Absolutely, Camerfirma is, subjectively, as bad or worse than WoSign and
DigiNotar right here. Camerfirma's focus on "Well, nothing _really_ bad
happened here" underscores exactly the risk of continued trust in
Camerfirma. What we have here is an undeniable pattern of issues, from a
failure to understand requirements, a failure to supervise subordinates,
and a failure to implement appropriate controls. At the core, all of these
issues similar to those faced by WoSign and DigiNotar. DigiNotar's biggest
mistake was not getting compromised, for example, but the failure to report
that compromise in a timely fashion that could have allowed immediate
action to take place. From Camerfirma's incidents, we see that same hubris
and misunderstanding of what it means to be a trusted CA. We see a failure
to timely detect and report issues, from both Camerfirma and its
subordinates, and a failure to appropriately design systems robust to
ensure prompt action can be taken. Indeed, Camerfirma's argument here is
that, despite repeated incidents year over year, they're "finally" in a
place to now observe the Baseline Requirements as they existed in 2015.
This is not something we should praise Camerfirma for.
Ryan argument number 5: “…similarly, the risk in removing trust is
> exceedingly low, which helps show the "risk to current users" (from
> trusting) versus the "risk of breaking things" (by distrusting) is not a
> major consideration.”
> We do not understand the risk assessment carried out here; it seems to be
> based on the aphorism "not too big to fall" which is not a fair or
> realistic parameter in terms of the possibility of evaluating incidents
> according to the number of certificates issued by a CA. Stating that the
> number of certificates issued would be a parameter when deciding if a CA
> should be distrusted, could lead to favouring monopolistic business
> Risk is a probabilistic parameter to be used with the impacts produced.

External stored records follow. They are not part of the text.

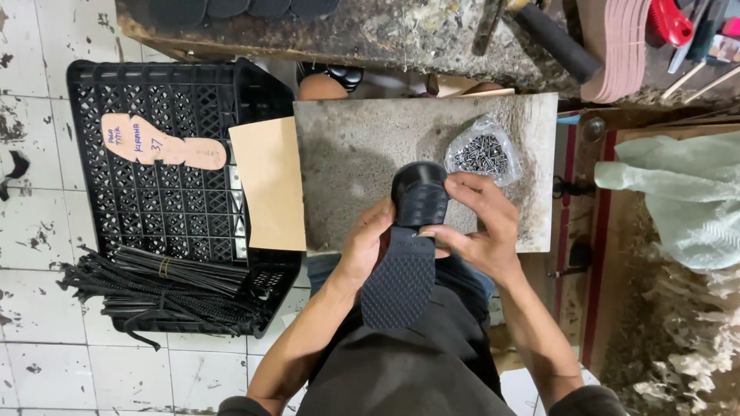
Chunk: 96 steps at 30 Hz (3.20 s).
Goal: Nailing heels to shoe soles using a hammer and small nails on a metal block at a workbench.
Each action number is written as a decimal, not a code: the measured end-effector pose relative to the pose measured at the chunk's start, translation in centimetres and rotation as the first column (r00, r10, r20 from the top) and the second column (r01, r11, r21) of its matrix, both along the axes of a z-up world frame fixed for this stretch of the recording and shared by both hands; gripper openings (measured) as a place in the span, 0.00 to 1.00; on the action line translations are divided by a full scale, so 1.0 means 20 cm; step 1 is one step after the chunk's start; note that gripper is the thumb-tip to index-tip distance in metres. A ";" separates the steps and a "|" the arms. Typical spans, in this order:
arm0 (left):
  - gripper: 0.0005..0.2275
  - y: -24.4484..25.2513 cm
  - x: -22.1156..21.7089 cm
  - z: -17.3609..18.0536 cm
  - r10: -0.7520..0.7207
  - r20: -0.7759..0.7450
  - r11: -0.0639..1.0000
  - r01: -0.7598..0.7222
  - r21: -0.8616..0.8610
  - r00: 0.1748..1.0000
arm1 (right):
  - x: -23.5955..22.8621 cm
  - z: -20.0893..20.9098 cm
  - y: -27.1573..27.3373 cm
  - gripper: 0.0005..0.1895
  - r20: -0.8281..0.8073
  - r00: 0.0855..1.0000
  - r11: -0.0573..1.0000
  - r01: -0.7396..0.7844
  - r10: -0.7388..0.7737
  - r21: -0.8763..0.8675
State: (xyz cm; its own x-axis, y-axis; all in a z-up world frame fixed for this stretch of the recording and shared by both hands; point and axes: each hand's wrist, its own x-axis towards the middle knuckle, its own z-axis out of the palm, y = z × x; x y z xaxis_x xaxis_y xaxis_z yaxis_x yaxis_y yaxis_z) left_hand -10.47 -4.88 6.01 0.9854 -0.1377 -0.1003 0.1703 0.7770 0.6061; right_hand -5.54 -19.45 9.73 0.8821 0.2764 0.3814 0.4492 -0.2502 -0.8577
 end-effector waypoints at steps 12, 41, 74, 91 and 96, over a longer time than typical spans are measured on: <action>0.10 0.00 0.05 0.06 0.066 -0.289 0.989 -0.024 0.148 0.955 | -0.02 -0.11 -0.01 0.21 -0.662 0.737 0.903 0.182 0.137 0.389; 0.11 0.12 0.10 -0.04 0.031 -0.405 0.914 0.137 0.381 0.914 | -0.05 -0.18 0.03 0.31 -0.741 0.622 0.901 0.127 0.253 0.414; 0.15 0.19 0.12 0.02 -0.284 0.345 0.945 0.321 -0.054 0.895 | 0.33 -0.03 -0.13 0.31 -0.139 0.974 0.984 -0.171 0.177 0.053; 0.13 -0.03 0.40 -0.12 -0.518 0.562 0.035 -0.641 0.767 0.645 | 0.36 -0.01 -0.42 0.17 0.292 0.928 0.802 0.353 -0.232 -0.483; 0.02 -0.25 0.51 -0.24 -0.518 0.655 -0.028 -0.776 0.630 0.550 | -0.18 -0.11 -0.47 0.14 0.187 0.912 0.831 0.410 -0.365 -0.375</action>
State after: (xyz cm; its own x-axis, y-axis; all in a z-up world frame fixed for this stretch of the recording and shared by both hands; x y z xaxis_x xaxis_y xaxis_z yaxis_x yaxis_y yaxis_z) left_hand -0.37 -9.90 1.23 0.6802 -0.4206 0.6003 -0.6959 -0.6279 0.3485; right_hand -9.04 -28.81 7.59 0.9106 0.0676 0.4076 0.3232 -0.7313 -0.6006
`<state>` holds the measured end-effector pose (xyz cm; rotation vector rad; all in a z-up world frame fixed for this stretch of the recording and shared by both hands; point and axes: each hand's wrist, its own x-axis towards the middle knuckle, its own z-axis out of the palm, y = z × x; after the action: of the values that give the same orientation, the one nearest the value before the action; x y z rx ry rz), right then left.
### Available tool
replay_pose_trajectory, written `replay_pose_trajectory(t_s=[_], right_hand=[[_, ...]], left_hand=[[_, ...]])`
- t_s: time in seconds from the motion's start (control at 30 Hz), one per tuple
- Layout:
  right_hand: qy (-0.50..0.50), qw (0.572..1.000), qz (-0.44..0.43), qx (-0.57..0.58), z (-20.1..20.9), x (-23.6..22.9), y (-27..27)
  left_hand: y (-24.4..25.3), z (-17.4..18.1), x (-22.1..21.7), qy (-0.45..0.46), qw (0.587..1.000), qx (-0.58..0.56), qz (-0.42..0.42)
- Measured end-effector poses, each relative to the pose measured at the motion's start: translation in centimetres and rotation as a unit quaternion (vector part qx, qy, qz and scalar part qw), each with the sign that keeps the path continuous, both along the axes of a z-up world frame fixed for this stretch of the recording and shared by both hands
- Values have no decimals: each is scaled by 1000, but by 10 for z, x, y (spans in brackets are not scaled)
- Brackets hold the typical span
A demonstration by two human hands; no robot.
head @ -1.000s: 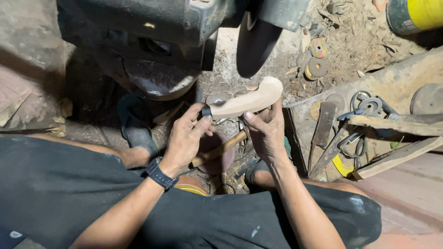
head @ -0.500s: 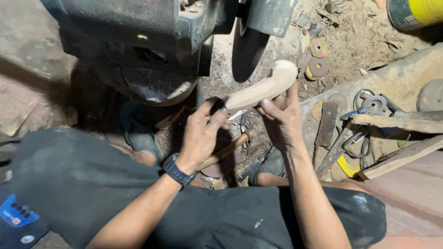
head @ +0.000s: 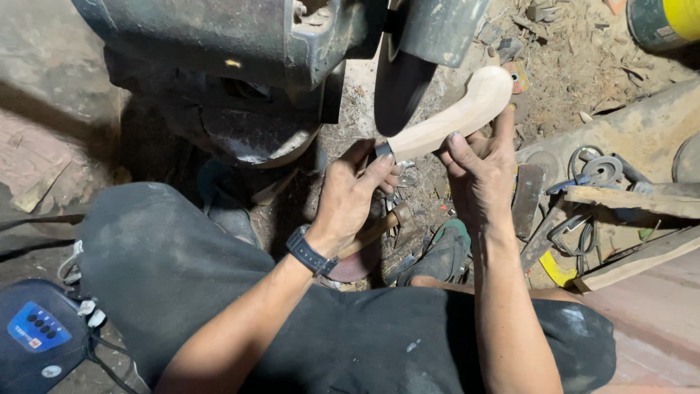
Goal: The person sits on the floor and uses a bench grinder to smooth and shape a small wooden piece. They repeatedly rotate and reposition the wood against the spinning wheel to grind different edges and surfaces.
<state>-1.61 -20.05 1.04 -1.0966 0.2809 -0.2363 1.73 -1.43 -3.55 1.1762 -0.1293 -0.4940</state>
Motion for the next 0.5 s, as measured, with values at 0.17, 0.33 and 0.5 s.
replay_pose_trajectory(t_s=[0.17,0.33,0.5], right_hand=[[-32,999,16,-27,1,4,-1],[-31,998,8,-55,-1,8,-2],[-31,998,5,-61,1,10,2]], left_hand=[[-3,5,4,31,999,-39,7],[-3,6,7,47,998,-40,16],[-4,5,10,54,998,-29,15]])
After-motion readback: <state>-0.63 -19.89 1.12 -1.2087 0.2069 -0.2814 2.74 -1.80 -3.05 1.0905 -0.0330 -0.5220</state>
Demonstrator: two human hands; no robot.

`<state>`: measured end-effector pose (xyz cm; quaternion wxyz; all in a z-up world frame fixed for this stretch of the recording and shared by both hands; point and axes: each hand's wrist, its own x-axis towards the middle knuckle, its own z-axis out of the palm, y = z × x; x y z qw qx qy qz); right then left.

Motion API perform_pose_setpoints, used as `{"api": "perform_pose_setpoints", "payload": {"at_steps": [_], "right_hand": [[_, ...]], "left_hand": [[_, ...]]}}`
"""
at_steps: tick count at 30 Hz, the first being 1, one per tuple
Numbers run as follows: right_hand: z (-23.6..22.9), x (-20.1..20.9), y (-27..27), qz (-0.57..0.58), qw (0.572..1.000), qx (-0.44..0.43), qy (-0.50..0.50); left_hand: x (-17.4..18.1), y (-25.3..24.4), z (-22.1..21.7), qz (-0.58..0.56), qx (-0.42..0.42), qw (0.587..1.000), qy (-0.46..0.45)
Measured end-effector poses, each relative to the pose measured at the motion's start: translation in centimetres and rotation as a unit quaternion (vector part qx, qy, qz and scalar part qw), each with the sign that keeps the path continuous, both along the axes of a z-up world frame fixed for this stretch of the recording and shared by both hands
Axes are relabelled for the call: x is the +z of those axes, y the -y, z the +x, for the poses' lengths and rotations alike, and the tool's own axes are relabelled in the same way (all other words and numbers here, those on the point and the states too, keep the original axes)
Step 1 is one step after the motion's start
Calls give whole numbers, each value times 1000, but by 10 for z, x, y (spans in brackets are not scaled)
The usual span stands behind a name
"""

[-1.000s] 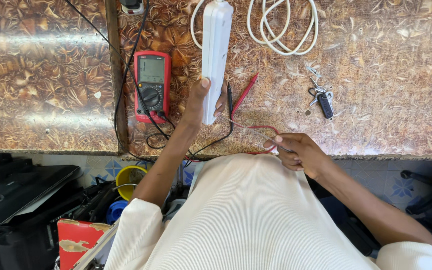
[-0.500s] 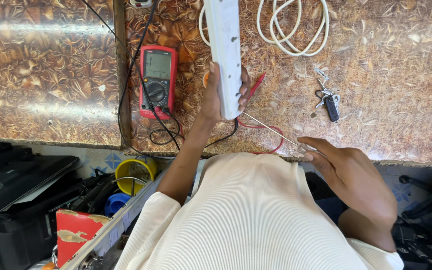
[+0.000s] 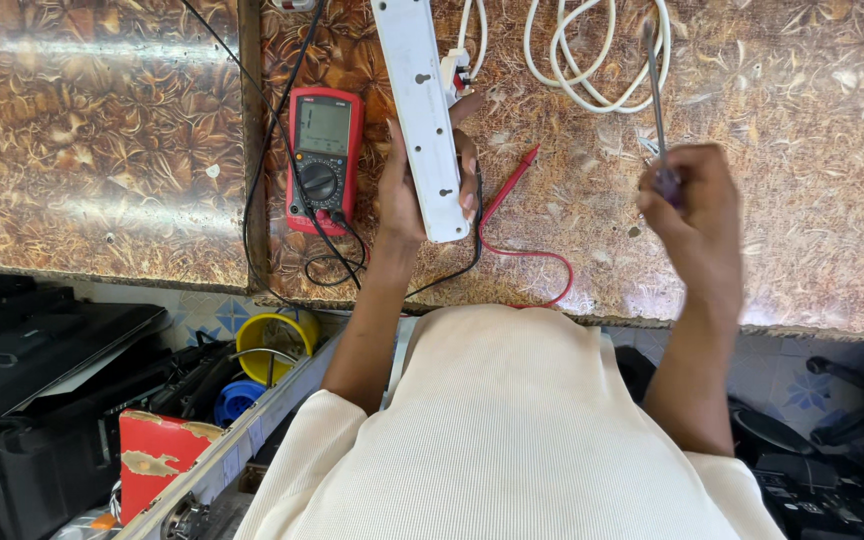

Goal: The person uses a screwdriver to loosen and tighten screws on a white electrical extension cord and its plug. The person repeatedly opens and closes the extension housing and plug casing while manipulating the internal components.

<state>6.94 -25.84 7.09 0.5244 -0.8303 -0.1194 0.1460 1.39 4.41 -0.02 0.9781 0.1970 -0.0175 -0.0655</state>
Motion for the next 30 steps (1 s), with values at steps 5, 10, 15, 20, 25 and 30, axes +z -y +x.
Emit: {"api": "perform_pose_setpoints", "payload": {"at_steps": [5,10,15,20,25,30], "right_hand": [[21,-68,-72,57,996,38,49],[50,-115,-113,50,974,145,166],[60,-117,-119,30,950,200,237],[63,-125,-119,9,946,205,252],[63,-126,-122,-5,943,196,269],[53,-115,-123,21,945,166,282]], "left_hand": [[-30,8,-1,113,93,988,42],[-23,7,-14,153,149,977,13],[-22,0,-25,160,166,973,-12],[3,7,-23,181,198,963,-17],[9,9,-22,223,211,951,-26],[16,8,-23,232,209,950,-22]]}}
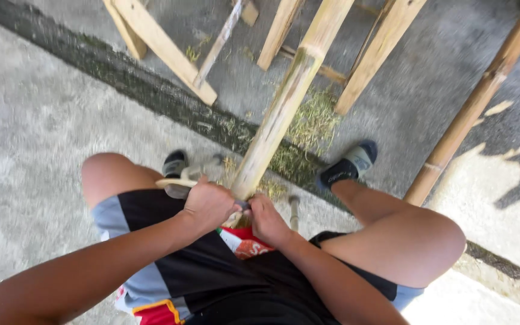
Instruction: The person is using a knife to scrape and peel the outer skin of a bamboo pole.
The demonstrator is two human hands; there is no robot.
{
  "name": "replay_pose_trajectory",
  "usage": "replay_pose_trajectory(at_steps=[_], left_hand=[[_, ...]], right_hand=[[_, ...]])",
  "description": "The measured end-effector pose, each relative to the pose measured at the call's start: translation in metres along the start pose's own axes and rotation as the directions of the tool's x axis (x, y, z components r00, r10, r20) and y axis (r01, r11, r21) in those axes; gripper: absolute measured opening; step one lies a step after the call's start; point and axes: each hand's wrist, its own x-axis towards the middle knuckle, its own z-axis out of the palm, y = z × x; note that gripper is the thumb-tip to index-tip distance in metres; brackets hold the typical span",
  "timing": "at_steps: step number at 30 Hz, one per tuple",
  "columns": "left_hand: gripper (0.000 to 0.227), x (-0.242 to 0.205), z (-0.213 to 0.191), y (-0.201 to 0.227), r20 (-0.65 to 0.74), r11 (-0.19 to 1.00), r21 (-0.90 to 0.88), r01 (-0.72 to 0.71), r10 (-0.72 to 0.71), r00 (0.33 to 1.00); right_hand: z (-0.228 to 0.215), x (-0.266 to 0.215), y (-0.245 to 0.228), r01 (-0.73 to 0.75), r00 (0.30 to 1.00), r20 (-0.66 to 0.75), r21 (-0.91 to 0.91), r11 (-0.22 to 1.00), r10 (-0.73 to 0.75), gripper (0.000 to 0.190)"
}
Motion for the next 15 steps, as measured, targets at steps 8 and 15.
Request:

The risk Mozilla, and any other root program, must contend with, is the
risk to their users. Camerfirma's practices reveal poor management, poor
incident response, poor understanding of expectations, and poor awareness
of industry trends and practices, all of which are required. The risk
Camerfirma highlights is the risk to their business, which is unsurprising,
but that risk is clearly outweighed by the risk to the community of users.
In this set, all users must be considered, as every single user is affected
by the failure of Camerfirma. This is not about "too big to fail", of which
there is demonstrably no such thing, but about understanding the
compatability risk to the users who rely on Camerfirma certificates
regularly, who would be affected by a removal of trust, compared to the
risk to all the users who do not rely on such certificates, but would and
are affected by Camerfirma's failures.
That Camerfirma does not understand or express appreciation for this risk
is, to the extent, of great cause for concern.